Aujourd’hui, j’ai une satisfaction personnelle. Tout coach aimerait se retrouver à ce niveau de la compétition. Je rends grâce à Dieu Qui m’a permis d’avoir ce résultat. Vous savez, en dehors du travail, il y a le facteur chance qui intervient chez un entraîneur et dans une équipe de football. Tous les entraîneurs apprennent de la même façon. Le tempérament de l’entraîneur compte, et moi je fais partie des entraîneurs de feu au Sénégal. Interrogez mes joueurs. Je ne pardonne rien et je regarde tous les détails dans mon équipe. Il y a également la chance. Souvent pour chambrer mes amis, je leur dis que je m’appelle Marie Joseph. Donc, je suis protégé par la Vierge Marie et par Saint Joseph (Éclats de rire). Je pense qu’on a beaucoup travaillé pour arriver à ce stade. Lors du CHAN, quand on a perdu le premier match contre le Nigeria, les gens ont tout dit. Mais, on est resté concentré sur notre sujet. Aujourd’hui, modestie à part, tout le monde connaît mon palmarès. Avant cette  Coupe du monde, j’ai gagné deux fois le tournoi de l’UEMA, j’ai joué des finales. J’ai qualifié le Sénégal au CHAN. J’ai joué une demi-finale et une finale de CHAN. Avec Mayacine Mar, nous avons gagné le tournoi de la LG Cup sans oublier celui d’Amilcar Cabral. Si je ne suis pas à une autre station plus élevée, c’est parce que Dieu l’a voulu ainsi. Je suis un croyant. De toutes les façons, je me suis donné les moyens de mes ambitions, c’est d’aller étudier jusqu’au bout. Aujourd’hui, j’ai des diplômes pour pouvoir entraîner toutes les équipes du Sénégal. Si demain on me demandait d’aller prendre les Cadets ou les Minimes, je le ferais sans problème.

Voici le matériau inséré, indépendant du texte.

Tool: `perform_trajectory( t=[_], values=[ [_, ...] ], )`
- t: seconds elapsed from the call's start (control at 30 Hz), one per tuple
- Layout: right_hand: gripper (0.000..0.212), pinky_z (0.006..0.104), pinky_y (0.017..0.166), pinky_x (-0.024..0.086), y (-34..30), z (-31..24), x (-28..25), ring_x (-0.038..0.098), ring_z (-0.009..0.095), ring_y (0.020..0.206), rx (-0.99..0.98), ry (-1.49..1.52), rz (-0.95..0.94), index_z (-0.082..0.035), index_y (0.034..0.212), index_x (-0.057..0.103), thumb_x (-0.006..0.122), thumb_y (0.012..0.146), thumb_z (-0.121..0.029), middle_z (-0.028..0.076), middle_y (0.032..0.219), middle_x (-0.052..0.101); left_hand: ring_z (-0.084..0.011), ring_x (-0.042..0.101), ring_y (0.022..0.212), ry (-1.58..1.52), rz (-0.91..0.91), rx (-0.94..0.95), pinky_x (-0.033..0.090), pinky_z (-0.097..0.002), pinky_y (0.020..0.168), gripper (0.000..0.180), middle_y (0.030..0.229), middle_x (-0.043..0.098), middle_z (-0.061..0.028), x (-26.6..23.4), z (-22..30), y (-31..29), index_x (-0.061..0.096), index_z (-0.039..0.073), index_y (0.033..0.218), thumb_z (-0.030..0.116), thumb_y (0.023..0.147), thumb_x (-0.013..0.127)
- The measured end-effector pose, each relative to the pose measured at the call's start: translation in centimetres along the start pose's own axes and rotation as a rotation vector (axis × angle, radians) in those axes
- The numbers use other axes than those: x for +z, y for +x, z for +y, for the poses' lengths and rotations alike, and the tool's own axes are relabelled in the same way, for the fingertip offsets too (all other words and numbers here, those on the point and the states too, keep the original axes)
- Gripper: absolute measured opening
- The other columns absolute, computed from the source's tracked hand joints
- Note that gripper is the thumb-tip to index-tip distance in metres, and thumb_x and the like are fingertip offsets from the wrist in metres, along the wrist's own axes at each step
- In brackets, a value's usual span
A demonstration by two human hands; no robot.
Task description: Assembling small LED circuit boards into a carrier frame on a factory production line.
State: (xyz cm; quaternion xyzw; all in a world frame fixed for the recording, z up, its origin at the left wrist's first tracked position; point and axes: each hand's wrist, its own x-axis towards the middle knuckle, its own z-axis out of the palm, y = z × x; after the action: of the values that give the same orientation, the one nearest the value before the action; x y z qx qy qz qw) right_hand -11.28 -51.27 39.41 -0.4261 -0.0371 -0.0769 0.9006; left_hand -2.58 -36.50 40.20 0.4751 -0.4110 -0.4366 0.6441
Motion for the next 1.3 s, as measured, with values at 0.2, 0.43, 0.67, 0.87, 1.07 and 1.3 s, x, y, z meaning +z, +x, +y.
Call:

«METTRE L’ACCENT SUR LA DETECTION DE TALENTS»

Tout dépend des autorités. Moi, je suis bien avec cette équipe des Juniors. Tant qu’on ne me demandera pas d’aller dans une autre catégorie, je continuerai à travailler. Maintenant, je vais mettre l’accent sur la détection des talents parce que dans cette équipe U20, il ne me reste que six joueurs. Il me faut faire beaucoup de prospections au niveau des équipes cadettes. Je réfléchis, avec les entraîneurs, pour superviser ensemble les valeurs montantes. Les régions ne sont pas exclues, parce que, maintenant, on n’a plus le droit de ne pas se qualifier à cette compétition.

«CE QUE J’AI DIT AU CHEF DE L’ETAT»

Je n’aime pas tellement parler d’argent, par principe. Imaginez que ça fait vingt sept mois que nous ne sommes pas payés. La Fédération, pour nous stabiliser durant la compétition, a décidé de nous désintéresser. Quand on rencontrait récemment le président de la République, je lui disais : «en présence de Dieu, je ne m’adresse pas aux apôtres». J’ai sensibilisé le président de la République sur notre situation. Séance tenante, il a demandé que la situation soit réglée et le ministre des Sports était dans les dispositions de régler cette affaire- là. Mais, pour les retombées, la prime du chef de l’État a été remise hier, (avant-hier). Pour le reste, on attend que la FSF reçoive sa part. L’un dans l’autre, je pense que la motivation est importante. Je ne parle pas d’argent, mais plutôt des conditions. Pour cela, je pense qu’il faut mettre toutes les commodités à Toubab Dialaw qui reste un bon lieu de retraite pour un bon travail».